Whenever someone contributes to the needs of others because they are motivated by a care and concern for that need, God’s love is clearly and powerfully conveyed with an authentic witness.
Christian songwriter Michael Card says it this way: “With Christ as your only possession, then giving becomes our delight.” For sure, there is a sense of satisfaction in giving that only the giver can know.
The dictionary also lists parallel words for ‘generosity.’ These synonyms include concepts that many hold as positive values: liberality, lavishness, free-handedness, magnanimous, unselfishness, abundance and plentifulness all describe a ‘fullness’ that our Father in Heaven wants for His children.
God established an ancient system to care for the poor, the foreigners, widows and the orphans. Mercy and justice in dealing with others, especially those on the margins of society, was an instruction with a promise of great value. Over time, acts of charity demonstrated by many cultures differentiated Christian charity, because it did not seek its own benefit. Its motivation stemmed from the needs of others.

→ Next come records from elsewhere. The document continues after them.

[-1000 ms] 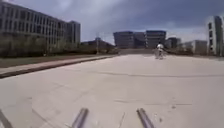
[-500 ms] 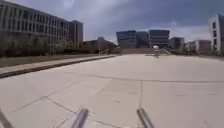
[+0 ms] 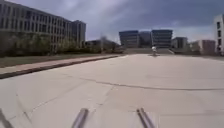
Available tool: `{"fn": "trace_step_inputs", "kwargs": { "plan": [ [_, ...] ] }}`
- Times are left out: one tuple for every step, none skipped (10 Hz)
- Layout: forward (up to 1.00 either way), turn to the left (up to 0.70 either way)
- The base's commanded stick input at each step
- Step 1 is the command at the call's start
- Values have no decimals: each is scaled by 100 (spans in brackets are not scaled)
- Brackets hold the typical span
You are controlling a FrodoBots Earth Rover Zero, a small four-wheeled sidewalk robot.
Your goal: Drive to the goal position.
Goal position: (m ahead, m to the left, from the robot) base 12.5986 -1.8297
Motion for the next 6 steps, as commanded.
{"fn": "trace_step_inputs", "kwargs": {
  "plan": [
    [100,-40],
    [100,-40],
    [100,-40],
    [100,-40],
    [100,-40],
    [100,-40]
  ]
}}
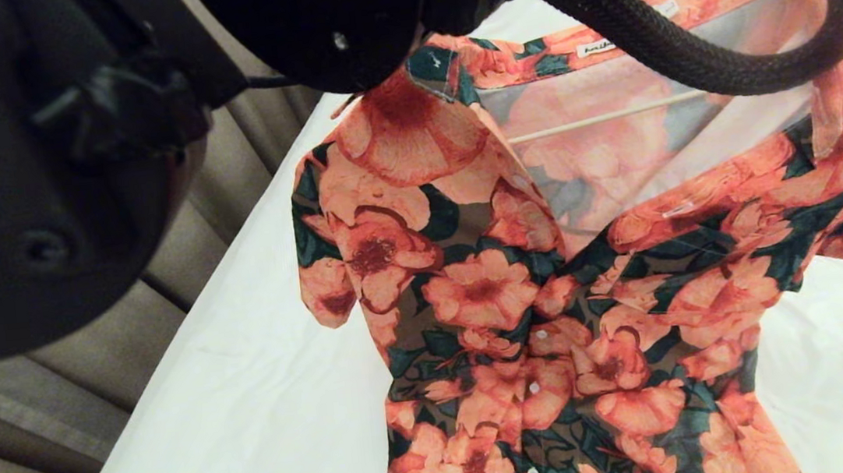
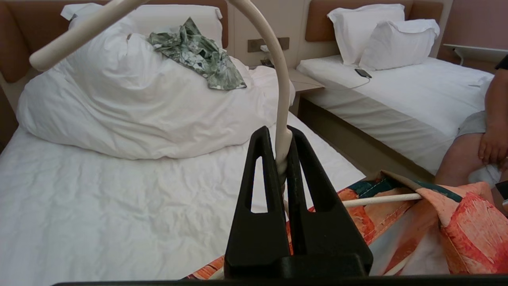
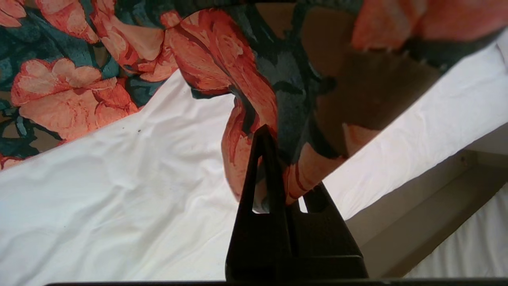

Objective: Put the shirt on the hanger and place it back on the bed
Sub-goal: Take the clothes hanger out of the clothes

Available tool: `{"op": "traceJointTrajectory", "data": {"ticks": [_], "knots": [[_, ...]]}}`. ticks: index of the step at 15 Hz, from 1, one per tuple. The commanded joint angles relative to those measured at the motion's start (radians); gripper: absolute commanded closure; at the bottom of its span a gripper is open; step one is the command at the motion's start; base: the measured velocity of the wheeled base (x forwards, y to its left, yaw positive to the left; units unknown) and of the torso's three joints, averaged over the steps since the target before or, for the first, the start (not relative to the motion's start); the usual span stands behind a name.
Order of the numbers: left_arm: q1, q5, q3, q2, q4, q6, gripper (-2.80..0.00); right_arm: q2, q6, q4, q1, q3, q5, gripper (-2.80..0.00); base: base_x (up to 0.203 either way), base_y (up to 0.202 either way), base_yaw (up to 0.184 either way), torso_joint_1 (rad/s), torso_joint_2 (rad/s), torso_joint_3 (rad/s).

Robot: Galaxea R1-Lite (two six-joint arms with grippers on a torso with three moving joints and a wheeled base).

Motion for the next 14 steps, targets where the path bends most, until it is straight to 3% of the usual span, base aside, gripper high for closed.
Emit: {"op": "traceJointTrajectory", "data": {"ticks": [1,2,3,8,10,12,13,14], "knots": [[-0.002,0.003,-0.003,0.006,-0.003,0.002,0.00,-0.005,-0.006,0.005,0.000,-0.002,0.007,0.00,0.000,0.000,0.000,0.000,0.00,0.000],[-0.002,0.003,-0.003,0.006,-0.003,0.002,0.00,-0.005,-0.006,0.003,0.000,-0.004,0.010,0.00,0.000,0.000,0.000,0.000,0.00,0.000],[-0.002,0.003,-0.003,0.006,-0.002,0.002,0.00,-0.006,0.002,0.005,0.000,-0.013,0.017,-2.80,0.000,0.000,0.000,0.000,0.00,0.000],[-0.002,0.003,0.001,0.009,0.000,0.002,0.00,-0.017,0.041,0.010,-0.034,-0.081,0.080,-2.80,0.000,0.000,0.000,0.000,0.00,0.000],[0.000,0.001,-0.022,0.017,0.030,0.005,0.00,-0.019,0.083,0.010,-0.067,-0.139,0.151,-2.80,0.000,0.000,0.000,0.000,0.00,0.000],[0.015,-0.014,-0.070,0.020,0.120,0.006,0.00,-0.014,0.155,0.006,-0.121,-0.211,0.274,-2.80,0.000,0.000,0.000,0.000,0.00,0.000],[0.020,-0.026,-0.071,0.018,0.128,0.007,0.00,-0.013,0.182,0.006,-0.154,-0.233,0.319,0.00,0.000,0.000,0.000,0.000,0.00,0.000],[0.032,-0.026,-0.070,0.016,0.130,0.019,0.00,-0.015,0.237,0.006,-0.177,-0.250,0.334,0.00,0.000,0.000,0.000,0.000,0.00,0.000]]}}
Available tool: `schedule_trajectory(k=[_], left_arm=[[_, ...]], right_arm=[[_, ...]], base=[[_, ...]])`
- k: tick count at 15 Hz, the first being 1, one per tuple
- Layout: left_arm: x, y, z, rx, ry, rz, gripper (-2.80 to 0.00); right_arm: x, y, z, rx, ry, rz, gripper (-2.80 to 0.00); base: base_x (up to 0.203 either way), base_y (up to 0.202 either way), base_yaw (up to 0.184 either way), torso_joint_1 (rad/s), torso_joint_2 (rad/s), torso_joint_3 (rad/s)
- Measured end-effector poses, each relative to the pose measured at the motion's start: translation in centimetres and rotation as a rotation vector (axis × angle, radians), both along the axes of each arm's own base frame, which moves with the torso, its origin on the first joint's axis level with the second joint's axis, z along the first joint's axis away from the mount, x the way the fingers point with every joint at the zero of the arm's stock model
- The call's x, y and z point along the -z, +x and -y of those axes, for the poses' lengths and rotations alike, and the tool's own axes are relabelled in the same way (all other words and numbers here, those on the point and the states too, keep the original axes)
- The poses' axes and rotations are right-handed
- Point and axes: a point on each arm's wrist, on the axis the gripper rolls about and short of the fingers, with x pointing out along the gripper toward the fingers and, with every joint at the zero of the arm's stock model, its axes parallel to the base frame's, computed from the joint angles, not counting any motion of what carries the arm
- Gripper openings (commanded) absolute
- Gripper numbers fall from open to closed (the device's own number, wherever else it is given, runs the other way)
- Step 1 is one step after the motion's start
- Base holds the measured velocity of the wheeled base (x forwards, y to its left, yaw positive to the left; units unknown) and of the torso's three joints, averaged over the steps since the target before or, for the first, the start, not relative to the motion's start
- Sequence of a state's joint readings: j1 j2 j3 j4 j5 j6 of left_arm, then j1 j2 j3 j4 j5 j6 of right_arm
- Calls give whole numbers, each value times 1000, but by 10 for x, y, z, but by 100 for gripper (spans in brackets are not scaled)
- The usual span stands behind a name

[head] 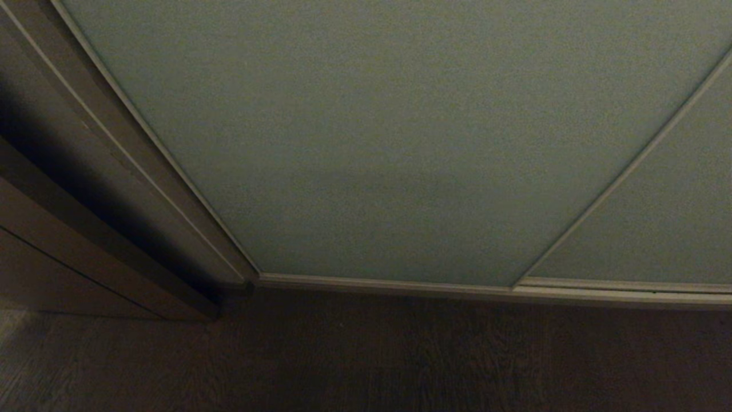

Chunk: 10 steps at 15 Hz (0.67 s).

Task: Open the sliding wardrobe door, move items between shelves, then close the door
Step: Open the door

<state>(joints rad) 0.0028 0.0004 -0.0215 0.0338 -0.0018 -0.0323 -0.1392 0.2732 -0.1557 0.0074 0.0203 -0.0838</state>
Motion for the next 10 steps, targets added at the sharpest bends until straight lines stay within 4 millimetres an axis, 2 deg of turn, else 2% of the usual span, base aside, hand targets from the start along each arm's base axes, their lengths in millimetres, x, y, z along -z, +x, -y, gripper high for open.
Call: schedule_trajectory(k=[3,6,8,10], left_arm=[[0,0,0,0,-1,0,-280],[0,0,0,-1,-1,0,-280],[0,0,0,0,-1,0,-280],[0,0,0,0,-1,0,-280]], right_arm=[[5,-1,0,-84,6,-20,-280],[14,-15,1,-129,14,7,-280],[27,-21,1,-120,25,38,-280],[40,-19,1,-118,22,87,-280]], base=[[0,0,0,0,0,0],[0,0,0,0,0,0],[0,0,0,0,0,0],[0,0,0,0,0,0]])
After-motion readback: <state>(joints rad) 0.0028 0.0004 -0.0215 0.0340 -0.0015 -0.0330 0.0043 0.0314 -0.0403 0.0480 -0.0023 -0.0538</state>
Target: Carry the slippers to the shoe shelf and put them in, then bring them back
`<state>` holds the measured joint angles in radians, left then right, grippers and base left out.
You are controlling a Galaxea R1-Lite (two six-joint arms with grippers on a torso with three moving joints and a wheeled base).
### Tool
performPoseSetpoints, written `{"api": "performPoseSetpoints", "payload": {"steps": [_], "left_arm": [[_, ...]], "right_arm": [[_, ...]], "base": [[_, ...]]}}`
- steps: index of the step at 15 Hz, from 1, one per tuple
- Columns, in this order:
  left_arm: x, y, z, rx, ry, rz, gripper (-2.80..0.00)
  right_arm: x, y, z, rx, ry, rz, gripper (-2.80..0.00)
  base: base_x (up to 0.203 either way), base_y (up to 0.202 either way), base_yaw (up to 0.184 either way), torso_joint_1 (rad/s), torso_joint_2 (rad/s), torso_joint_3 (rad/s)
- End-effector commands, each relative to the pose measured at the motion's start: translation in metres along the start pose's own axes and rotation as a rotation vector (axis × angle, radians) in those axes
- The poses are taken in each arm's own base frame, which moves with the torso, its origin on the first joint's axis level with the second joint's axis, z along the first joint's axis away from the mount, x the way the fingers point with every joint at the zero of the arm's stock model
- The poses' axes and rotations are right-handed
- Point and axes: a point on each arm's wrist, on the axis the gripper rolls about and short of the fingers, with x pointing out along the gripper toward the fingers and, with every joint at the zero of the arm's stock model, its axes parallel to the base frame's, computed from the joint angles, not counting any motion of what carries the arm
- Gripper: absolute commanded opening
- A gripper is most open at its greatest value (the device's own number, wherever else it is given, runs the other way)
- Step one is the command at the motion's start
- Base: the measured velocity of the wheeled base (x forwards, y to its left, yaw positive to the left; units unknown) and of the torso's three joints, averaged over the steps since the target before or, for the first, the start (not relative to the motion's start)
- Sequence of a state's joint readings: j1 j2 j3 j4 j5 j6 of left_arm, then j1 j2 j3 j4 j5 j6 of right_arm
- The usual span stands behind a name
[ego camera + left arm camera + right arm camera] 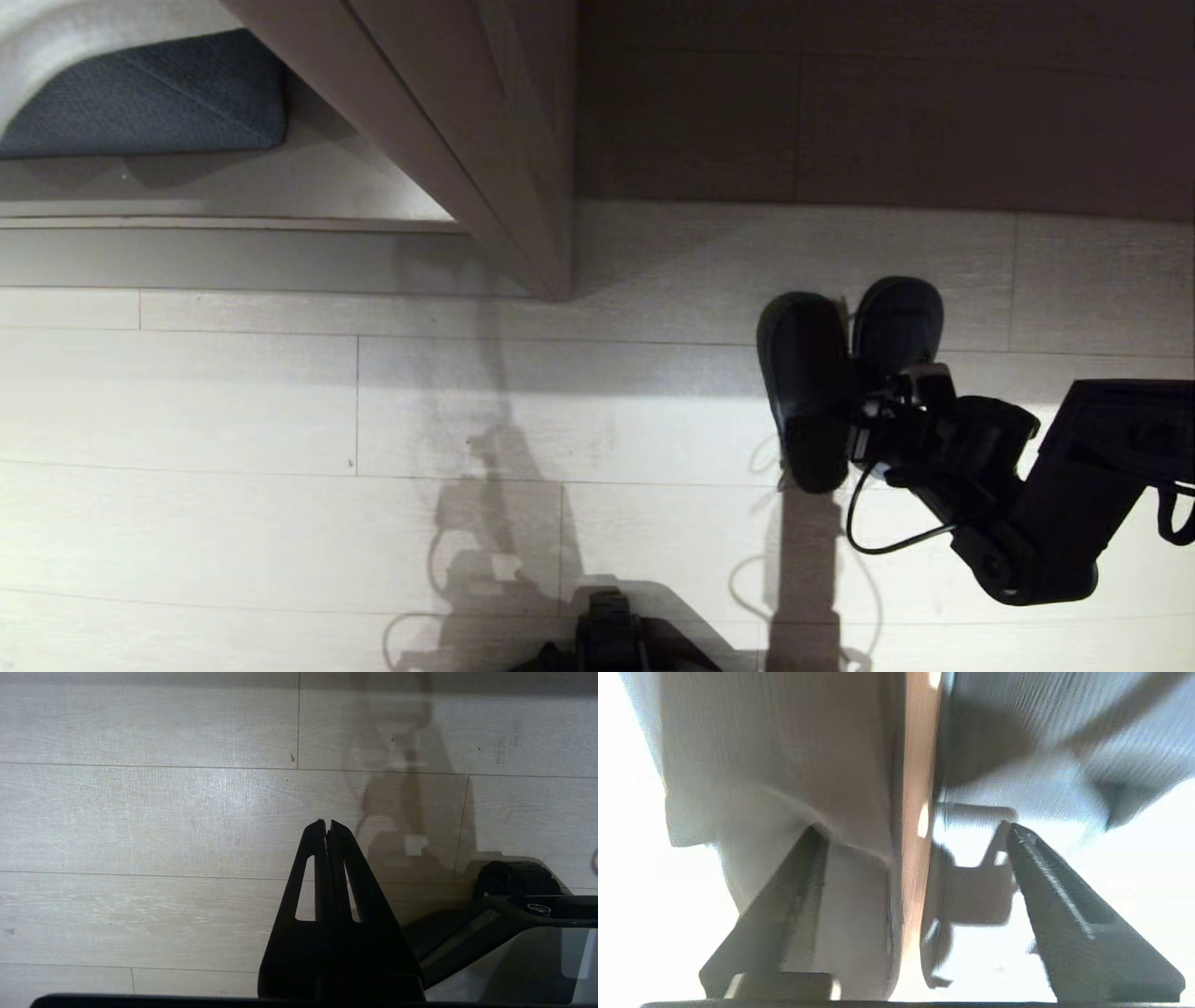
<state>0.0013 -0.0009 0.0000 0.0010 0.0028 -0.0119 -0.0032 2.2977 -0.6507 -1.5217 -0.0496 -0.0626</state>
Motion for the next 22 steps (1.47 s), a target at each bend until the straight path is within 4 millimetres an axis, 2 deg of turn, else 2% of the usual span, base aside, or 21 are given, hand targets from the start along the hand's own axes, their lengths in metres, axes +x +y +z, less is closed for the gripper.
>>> {"api": "performPoseSetpoints", "payload": {"steps": [1,5,10,12,13,15,17,19,20,22], "left_arm": [[0.000,0.000,0.000,0.000,0.001,0.001,-2.80],[0.000,0.000,0.000,0.000,0.001,0.001,-2.80],[0.000,0.000,0.000,0.000,0.001,0.001,-2.80],[0.000,0.000,0.000,0.000,0.001,0.001,-2.80],[0.000,0.000,0.000,0.000,0.001,0.001,-2.80],[0.000,0.000,0.000,0.000,0.001,0.001,-2.80],[0.000,0.000,0.000,0.000,0.001,0.001,-2.80],[0.000,0.000,0.000,0.000,0.001,0.001,-2.80],[0.000,0.000,0.000,0.000,0.001,0.001,-2.80],[0.000,0.000,0.000,0.000,0.001,0.001,-2.80]], "right_arm": [[-0.001,0.001,-0.014,-0.003,0.042,0.002,0.00],[-0.015,0.000,-0.005,0.000,0.044,0.025,0.00],[-0.047,-0.003,0.032,-0.001,-0.029,0.045,0.00],[-0.049,-0.004,0.043,0.025,-0.070,0.042,0.00],[-0.047,-0.004,0.051,0.038,-0.103,0.037,-2.80],[-0.039,-0.007,0.066,0.047,-0.168,-0.006,-2.80],[-0.022,-0.013,0.079,0.055,-0.240,-0.069,-2.80],[0.001,-0.013,0.075,0.059,-0.263,-0.084,-2.80],[0.010,-0.007,0.072,0.061,-0.270,-0.066,-2.80],[0.011,0.023,0.077,0.081,-0.291,0.043,-2.80]], "base": [[0.000,0.000,0.000,0.000,0.00,0.000],[0.000,0.000,0.000,0.000,0.00,0.000],[0.000,0.000,0.000,0.000,0.00,0.000],[0.000,0.000,0.000,0.000,0.00,0.000],[0.000,0.000,0.000,0.000,0.00,0.000],[0.000,0.000,0.000,0.000,0.00,0.000],[0.000,0.000,0.000,0.000,0.00,0.000],[0.000,0.000,0.000,0.000,0.00,0.000],[0.000,0.000,0.000,0.000,0.00,0.000],[0.000,0.000,0.000,0.000,0.00,0.000]]}}
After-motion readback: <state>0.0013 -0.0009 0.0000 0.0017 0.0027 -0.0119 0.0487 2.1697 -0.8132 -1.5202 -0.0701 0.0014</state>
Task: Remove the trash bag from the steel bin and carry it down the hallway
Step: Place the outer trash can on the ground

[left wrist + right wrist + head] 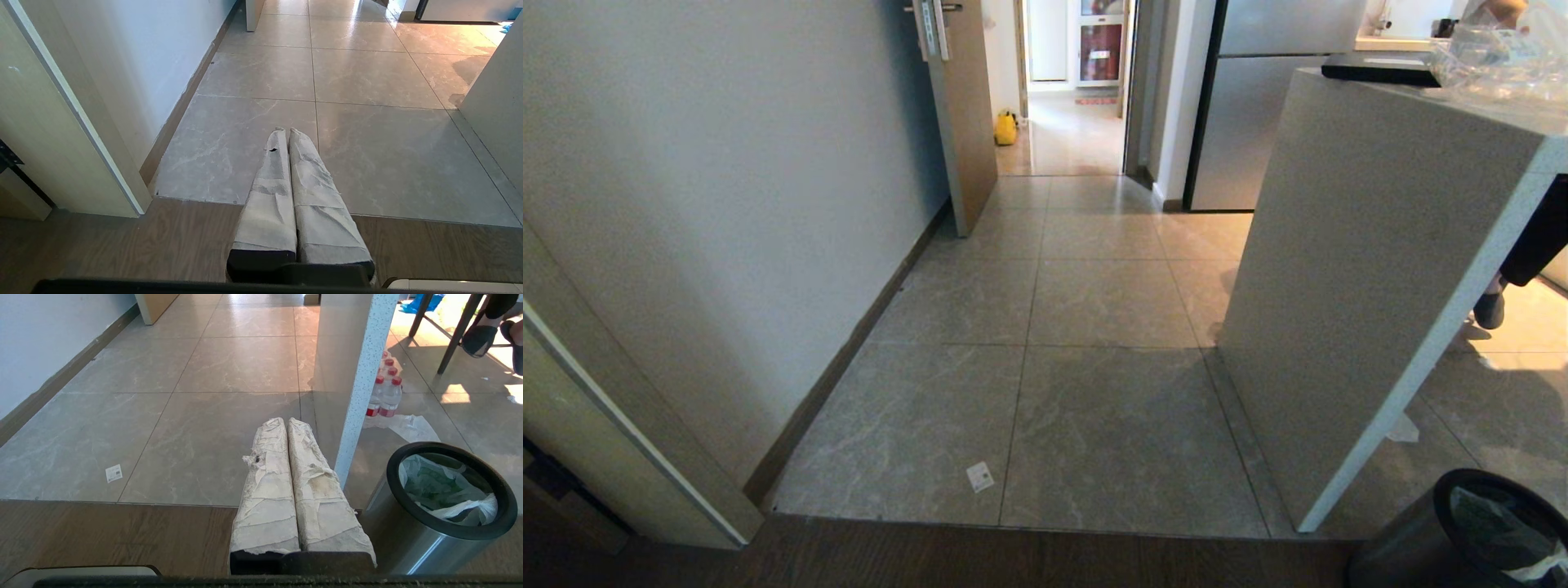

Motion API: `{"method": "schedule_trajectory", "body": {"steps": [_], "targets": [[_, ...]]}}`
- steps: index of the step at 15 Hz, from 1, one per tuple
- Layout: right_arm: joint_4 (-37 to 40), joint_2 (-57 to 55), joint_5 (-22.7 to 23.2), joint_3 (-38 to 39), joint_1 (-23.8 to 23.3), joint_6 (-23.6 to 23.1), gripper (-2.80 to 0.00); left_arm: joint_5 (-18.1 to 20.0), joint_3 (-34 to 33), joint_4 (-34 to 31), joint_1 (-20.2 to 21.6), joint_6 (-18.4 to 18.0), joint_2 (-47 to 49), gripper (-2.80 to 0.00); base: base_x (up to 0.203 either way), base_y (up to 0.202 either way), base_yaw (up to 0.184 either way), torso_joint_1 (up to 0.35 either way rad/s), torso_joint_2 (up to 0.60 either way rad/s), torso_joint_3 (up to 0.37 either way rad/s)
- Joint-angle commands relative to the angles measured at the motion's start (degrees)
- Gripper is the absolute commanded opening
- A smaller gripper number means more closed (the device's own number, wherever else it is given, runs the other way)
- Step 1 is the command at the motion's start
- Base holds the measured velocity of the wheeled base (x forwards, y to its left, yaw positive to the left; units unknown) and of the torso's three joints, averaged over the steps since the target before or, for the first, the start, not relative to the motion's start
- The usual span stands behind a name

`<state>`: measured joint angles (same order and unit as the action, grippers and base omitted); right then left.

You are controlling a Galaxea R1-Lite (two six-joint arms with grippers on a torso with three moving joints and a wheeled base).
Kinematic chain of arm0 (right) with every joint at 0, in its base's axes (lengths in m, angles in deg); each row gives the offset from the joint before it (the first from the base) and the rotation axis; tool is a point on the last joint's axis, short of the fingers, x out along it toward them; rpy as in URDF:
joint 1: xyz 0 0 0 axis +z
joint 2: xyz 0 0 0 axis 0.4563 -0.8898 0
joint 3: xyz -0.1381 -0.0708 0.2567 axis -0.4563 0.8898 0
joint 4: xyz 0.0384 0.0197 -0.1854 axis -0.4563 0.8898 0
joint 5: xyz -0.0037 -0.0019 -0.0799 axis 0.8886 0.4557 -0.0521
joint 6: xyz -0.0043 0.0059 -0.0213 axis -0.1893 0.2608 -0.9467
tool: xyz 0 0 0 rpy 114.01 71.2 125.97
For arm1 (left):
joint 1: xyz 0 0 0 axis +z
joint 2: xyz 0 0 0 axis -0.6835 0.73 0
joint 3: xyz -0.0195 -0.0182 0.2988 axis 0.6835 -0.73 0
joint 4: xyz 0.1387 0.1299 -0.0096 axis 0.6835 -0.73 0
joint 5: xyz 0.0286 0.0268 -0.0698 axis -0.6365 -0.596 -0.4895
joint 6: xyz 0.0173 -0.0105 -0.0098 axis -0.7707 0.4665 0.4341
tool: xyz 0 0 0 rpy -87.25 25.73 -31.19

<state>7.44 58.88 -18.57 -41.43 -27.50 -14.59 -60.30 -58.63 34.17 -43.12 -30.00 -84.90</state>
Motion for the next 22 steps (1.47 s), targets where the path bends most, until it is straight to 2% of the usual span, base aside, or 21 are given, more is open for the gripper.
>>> {"method": "schedule_trajectory", "body": {"steps": [1,9,22], "targets": [[0.0,0.0,0.0,0.0,0.0,0.1,-2.80,0.0,0.0,0.0,0.0,0.0,0.0,-2.80,0.000,0.000,0.000,0.000,0.00,0.000],[0.0,0.0,0.0,0.0,0.0,0.0,-2.80,0.0,0.0,0.0,0.0,0.1,0.0,-2.80,0.000,0.000,0.000,0.001,0.00,-0.005],[-0.1,0.0,0.0,0.0,0.0,0.0,-2.80,0.0,0.0,0.0,0.0,0.1,0.0,-2.80,0.000,0.000,0.000,0.002,0.00,-0.192]]}}
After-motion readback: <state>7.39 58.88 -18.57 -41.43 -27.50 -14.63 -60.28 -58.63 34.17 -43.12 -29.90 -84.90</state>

The value from generosity is not limited to recipients, whether poor, marginalized or otherwise. Anyone who has experienced the kindness of others can affirm that the principal impact of generosity’s value is experienced by the one who shares.
Social and psychological sciences have ample evidence that happiness correlates to taking advantage of the opportunities to live outside of self. The value of generosity surrounds life with joy and meaning.